TERNURAS DE SETEMBRO

Domingo, 06 de setembro/2020
Ares precursores de primavera.No portão da rua lateral de minha casa, espio preguiçoso a paisagem.
Ninguém pelas ruas, um silêncio perfumado viajante nas asas deste vento que eriça-me os cabelos.
Um silêncio ungido às laranjeiras, aos limoeiros , ao cinamomo da casa do vizinho.
Na verdade ele - o vizinho - é inquilino no imóvel que pertencera à minha saudosa professora Diva, lecionando agora em outras dimensões.
É tão antigo este arbusto, que já existia quando ela -a professora - adquiriu a moradia.
E quando setembro apresenta-se ele reveste-se de lilás, em cachos de minúsculas flores e esbanja a delicadeza de seu cheiro.
O vento morno que agora experimento, promove um vai e vem dos galhos e nesse bailado, a sutileza do aroma faz-me mergulhar em algumas ternas lembranças.
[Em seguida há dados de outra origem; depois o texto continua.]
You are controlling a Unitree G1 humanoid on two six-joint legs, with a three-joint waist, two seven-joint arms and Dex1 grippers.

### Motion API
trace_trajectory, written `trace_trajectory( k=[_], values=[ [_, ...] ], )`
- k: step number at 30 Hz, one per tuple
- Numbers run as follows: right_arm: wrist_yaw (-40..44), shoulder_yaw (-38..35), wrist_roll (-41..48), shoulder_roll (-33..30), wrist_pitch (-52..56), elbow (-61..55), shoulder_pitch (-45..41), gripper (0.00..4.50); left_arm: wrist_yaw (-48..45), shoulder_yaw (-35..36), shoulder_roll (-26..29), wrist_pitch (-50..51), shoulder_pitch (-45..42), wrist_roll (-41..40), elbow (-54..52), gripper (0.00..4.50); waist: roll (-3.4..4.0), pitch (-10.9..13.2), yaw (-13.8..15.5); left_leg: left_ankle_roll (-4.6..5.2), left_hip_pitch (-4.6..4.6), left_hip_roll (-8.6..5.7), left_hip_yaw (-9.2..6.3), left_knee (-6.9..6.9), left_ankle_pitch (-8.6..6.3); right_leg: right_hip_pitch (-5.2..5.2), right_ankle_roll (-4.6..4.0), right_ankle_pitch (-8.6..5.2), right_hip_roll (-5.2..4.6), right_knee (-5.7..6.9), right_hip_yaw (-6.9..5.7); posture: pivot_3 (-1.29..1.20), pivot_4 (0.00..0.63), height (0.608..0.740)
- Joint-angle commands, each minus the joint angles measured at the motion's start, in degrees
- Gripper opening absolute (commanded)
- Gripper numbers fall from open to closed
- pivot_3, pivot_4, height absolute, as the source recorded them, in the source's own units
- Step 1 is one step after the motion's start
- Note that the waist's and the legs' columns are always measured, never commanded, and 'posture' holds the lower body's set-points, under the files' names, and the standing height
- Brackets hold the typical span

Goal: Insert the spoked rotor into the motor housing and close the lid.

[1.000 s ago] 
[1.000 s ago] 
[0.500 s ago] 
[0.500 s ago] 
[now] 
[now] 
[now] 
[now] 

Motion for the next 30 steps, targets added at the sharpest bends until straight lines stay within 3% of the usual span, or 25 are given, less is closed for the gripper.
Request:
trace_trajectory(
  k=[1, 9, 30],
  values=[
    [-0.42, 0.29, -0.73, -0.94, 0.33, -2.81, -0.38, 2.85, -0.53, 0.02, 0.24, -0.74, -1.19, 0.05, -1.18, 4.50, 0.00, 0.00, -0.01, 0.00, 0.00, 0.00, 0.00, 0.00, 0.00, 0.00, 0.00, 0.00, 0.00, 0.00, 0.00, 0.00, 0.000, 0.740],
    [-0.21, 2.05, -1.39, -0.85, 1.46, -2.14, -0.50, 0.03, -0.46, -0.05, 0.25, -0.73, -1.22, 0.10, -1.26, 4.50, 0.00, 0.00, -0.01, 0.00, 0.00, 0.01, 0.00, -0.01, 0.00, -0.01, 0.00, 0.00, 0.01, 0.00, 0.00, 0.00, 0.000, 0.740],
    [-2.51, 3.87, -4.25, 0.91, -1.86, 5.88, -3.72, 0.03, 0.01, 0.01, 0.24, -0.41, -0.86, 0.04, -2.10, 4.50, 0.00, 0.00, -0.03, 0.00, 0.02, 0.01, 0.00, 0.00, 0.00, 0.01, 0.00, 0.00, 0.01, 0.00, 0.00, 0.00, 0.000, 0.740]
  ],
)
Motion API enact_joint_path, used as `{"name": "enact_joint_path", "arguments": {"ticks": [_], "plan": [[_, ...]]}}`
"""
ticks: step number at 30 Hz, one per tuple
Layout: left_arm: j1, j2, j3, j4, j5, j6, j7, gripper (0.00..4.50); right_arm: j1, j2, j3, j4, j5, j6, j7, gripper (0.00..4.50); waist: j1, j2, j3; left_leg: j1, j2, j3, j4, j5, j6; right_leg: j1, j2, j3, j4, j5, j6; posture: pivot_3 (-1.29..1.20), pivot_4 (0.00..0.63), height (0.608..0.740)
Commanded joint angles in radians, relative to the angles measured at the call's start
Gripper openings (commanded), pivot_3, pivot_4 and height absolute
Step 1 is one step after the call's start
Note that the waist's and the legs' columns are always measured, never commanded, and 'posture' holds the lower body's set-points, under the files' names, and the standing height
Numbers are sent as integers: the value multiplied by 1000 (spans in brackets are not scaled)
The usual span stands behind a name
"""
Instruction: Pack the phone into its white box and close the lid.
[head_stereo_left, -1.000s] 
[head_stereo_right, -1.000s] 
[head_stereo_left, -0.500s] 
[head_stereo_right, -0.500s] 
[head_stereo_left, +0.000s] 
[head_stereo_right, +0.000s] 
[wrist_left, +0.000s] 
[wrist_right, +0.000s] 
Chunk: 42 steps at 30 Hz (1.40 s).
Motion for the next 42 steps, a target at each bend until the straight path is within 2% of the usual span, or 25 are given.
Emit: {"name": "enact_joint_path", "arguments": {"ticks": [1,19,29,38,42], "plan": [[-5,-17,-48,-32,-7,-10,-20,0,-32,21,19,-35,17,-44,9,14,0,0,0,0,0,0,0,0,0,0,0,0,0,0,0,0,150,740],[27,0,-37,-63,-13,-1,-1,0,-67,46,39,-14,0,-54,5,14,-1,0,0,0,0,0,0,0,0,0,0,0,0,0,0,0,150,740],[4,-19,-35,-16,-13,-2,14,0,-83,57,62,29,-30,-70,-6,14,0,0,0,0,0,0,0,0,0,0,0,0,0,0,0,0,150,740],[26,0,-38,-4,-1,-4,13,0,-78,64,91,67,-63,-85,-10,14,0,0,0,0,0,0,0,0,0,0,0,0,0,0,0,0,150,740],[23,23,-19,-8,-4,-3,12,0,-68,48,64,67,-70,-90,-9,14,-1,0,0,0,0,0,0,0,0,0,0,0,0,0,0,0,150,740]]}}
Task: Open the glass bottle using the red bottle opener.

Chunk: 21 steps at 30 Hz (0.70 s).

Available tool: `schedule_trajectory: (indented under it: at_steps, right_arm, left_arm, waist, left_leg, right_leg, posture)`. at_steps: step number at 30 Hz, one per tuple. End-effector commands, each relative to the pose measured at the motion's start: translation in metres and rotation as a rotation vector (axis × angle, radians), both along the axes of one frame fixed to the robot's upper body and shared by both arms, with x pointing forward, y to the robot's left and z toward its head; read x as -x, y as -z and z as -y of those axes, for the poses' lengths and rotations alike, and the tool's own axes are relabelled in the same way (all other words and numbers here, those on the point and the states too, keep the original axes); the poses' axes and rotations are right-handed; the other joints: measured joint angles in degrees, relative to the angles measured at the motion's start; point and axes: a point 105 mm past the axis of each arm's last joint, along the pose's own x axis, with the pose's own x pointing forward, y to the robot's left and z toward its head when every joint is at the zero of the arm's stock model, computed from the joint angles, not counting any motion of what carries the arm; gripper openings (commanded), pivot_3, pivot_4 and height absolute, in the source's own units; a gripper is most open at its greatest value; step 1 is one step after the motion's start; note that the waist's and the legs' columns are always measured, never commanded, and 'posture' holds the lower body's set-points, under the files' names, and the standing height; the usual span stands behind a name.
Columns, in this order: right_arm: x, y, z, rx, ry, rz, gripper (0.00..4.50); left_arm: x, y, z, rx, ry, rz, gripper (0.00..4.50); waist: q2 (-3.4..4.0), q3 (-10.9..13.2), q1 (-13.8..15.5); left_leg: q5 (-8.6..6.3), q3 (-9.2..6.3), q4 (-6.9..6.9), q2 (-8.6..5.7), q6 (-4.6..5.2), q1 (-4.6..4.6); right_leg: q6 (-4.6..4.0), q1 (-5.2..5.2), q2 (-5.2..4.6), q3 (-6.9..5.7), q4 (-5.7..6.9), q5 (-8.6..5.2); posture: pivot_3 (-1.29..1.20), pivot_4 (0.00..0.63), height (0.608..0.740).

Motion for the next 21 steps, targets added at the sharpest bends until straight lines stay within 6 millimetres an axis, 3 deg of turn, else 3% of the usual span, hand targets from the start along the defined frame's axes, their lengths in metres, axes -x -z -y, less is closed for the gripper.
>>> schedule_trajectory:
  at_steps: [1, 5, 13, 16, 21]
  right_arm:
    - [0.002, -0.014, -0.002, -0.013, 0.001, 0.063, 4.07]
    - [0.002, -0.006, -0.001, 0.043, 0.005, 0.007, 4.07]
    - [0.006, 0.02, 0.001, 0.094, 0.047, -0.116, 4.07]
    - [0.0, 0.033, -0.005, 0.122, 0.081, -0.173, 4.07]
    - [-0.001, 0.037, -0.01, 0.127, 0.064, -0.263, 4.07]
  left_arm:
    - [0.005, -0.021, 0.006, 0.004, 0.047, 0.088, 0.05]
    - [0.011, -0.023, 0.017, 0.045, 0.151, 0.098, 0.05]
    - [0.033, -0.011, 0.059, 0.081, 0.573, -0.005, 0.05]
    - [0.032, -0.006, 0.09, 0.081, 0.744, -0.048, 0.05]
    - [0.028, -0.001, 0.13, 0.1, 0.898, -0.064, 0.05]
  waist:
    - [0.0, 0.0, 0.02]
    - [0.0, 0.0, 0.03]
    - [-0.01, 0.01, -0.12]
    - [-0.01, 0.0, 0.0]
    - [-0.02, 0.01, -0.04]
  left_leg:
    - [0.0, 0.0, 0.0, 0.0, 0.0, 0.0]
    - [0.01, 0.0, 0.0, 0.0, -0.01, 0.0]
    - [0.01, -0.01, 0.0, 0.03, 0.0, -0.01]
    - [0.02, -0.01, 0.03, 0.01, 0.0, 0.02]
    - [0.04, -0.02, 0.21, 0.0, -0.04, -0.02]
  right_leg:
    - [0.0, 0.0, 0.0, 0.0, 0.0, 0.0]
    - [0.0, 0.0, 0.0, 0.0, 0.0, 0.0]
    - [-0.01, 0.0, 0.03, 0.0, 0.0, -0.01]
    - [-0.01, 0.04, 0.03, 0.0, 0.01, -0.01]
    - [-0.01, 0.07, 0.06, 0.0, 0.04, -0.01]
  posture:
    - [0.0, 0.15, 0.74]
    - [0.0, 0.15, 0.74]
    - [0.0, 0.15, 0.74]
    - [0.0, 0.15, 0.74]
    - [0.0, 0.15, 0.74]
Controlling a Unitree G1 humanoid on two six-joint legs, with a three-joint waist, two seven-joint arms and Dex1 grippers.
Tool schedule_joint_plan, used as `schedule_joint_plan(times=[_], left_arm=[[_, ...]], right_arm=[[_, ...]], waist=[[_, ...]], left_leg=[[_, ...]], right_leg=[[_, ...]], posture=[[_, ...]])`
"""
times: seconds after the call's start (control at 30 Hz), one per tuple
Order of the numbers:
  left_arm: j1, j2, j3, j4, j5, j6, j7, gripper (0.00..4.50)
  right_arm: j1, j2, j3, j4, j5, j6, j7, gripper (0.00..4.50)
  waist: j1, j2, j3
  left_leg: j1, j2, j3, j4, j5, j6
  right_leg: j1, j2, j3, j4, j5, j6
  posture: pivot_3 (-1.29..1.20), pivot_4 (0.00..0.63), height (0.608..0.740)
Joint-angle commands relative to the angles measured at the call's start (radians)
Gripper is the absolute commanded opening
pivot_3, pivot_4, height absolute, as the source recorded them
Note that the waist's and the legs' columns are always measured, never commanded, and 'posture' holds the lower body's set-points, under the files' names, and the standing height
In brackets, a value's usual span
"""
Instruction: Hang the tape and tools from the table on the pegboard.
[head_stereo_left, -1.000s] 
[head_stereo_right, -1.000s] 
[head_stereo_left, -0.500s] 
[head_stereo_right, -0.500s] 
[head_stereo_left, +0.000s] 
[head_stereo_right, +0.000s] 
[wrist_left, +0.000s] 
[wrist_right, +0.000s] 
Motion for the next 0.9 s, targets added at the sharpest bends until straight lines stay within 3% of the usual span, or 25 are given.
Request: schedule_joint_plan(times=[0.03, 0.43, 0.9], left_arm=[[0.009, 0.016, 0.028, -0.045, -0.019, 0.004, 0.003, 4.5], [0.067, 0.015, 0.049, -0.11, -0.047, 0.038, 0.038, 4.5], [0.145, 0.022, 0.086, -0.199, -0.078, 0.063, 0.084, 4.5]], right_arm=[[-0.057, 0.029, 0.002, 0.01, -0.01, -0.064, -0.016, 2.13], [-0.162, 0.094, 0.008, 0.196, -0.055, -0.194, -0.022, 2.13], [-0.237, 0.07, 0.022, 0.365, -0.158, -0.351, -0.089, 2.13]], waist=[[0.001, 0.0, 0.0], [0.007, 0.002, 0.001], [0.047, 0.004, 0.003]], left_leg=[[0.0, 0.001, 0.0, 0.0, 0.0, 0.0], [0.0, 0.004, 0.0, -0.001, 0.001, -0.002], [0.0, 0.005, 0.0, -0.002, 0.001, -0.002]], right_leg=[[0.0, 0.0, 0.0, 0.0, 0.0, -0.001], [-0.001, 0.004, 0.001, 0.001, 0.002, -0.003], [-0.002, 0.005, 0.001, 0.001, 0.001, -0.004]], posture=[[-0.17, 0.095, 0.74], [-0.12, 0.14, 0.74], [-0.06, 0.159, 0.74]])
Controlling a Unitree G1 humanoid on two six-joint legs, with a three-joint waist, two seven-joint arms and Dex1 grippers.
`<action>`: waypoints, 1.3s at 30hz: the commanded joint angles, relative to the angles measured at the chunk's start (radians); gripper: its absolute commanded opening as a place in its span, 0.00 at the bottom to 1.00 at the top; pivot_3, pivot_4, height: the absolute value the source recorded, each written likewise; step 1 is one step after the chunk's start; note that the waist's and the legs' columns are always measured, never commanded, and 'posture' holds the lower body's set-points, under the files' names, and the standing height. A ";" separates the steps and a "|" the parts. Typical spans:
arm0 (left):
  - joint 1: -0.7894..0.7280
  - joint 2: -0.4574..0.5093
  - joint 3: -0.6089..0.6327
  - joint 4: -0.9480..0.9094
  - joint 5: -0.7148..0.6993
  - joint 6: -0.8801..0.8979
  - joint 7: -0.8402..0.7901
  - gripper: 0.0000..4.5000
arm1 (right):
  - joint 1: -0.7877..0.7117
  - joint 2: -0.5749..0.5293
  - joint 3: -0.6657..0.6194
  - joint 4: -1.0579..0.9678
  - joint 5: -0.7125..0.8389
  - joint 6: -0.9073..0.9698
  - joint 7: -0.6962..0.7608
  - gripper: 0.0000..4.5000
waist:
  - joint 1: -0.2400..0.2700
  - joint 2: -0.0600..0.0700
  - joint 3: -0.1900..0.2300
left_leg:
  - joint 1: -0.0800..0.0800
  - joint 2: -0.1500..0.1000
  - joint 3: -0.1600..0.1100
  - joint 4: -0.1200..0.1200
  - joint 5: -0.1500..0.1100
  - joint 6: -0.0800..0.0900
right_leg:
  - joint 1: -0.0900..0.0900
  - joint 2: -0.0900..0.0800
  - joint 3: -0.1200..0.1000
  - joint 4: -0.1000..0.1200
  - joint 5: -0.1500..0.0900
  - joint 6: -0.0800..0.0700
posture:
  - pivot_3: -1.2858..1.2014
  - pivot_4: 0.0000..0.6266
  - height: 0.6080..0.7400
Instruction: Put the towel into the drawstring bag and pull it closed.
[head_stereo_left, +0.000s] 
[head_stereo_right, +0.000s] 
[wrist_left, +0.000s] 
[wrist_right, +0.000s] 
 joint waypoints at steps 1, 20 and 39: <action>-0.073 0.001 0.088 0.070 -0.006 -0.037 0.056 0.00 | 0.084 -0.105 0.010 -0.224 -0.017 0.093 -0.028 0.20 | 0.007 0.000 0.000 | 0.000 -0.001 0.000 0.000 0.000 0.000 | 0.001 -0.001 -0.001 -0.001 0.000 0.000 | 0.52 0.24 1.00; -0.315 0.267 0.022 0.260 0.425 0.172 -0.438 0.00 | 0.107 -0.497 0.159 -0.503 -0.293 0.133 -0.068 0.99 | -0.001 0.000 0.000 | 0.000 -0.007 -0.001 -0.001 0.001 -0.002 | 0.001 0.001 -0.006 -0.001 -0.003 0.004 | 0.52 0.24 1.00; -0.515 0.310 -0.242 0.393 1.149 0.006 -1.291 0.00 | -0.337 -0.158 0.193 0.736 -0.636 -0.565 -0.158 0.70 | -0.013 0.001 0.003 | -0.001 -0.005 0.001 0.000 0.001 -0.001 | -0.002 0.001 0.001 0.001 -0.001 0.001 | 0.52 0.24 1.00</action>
O monjolo de dona Luíza, às margens do "Riozinho", o bangalô dos italianos com vidraças instigantes espiando por trás de duas enormes árvores floridas, o caminho da primeira escola que frequentei, a lerdeza do gado ruminando preguiça,os cones de feno , nossos guarda pós, brancos - quase imaculados -e aqueles cinamomos destilando odores na pureza das tardes.
Mergulho numa tarde qualquer, distanciada no tempo:
Entre a olaria e a casa de "Nhá Juva", corria um pequeno riacho.
Alguns amigos e eu , pescávamos no trecho.
Na singela casa de Nhá Juva, um cinamomo ostentava-se em flores.
Na tarde varrida de ventos, o calor nos provocara sede.
A pequena casa, seria-nos um oásis naquele deserto.
Surge a terna figura de Nhá Juva para nos atender. Os passos lentos que arrasta, delatam os longos anos já vividos.Na tez morena, um par de olhos guarda o verde das florestas , a alvura dos dentes rasga-se num sorriso, e as palavras fluem com a doçura das bolachas caseiras na mesa da vovó durante o café das três..
Sua figura tem algo de maternal.
Abre o portão de ripas e nos acolhe ao redor do poço.Depois de muitas voltas, a manivela traz à tona um balde de água fresca.Abruptamente, uma lufada de vento esparge floradas de cinamomo sobre a água do balde .
A idosa nos serve algumas canecas de "água florida", brincando conosco:
-Bebam ! O que não mata...Engorda e se não engordar, perfuma e acalma os nervos.
Rimos, todos , e a pescaria fluiu por mais algum tempo naquele córrego de águas claras.
Feito um anjo,a doce figura de Nhá Juva nos observava da pequena janela.
Aquele dia ensolarado tinha o encantamento das sangas, o frescor dos arroios a cantiga entranhada dos sabiás e a ternura dos olhos de Juva.
Agora este começo de tarde de domingo, o calor, o vento, as floradas...Arremessando-me ao baú do tempo, fazendo-me pular cercas de ripas , empunhar anzóis e sorver de uma caneca, água de poço rescendendo a cheiros de setembro.
Nestes tempos tão áridos e preocupantes que têm amordaçado os sorrisos, calado as vozes e aprisionado alguns sonhos, sou grato pelas asas das lembranças que conduzem-me aos caminhos do tempo onde deixei bem guardados: arvoredos, cheiros, sorrisos e ternuras de...Setembro.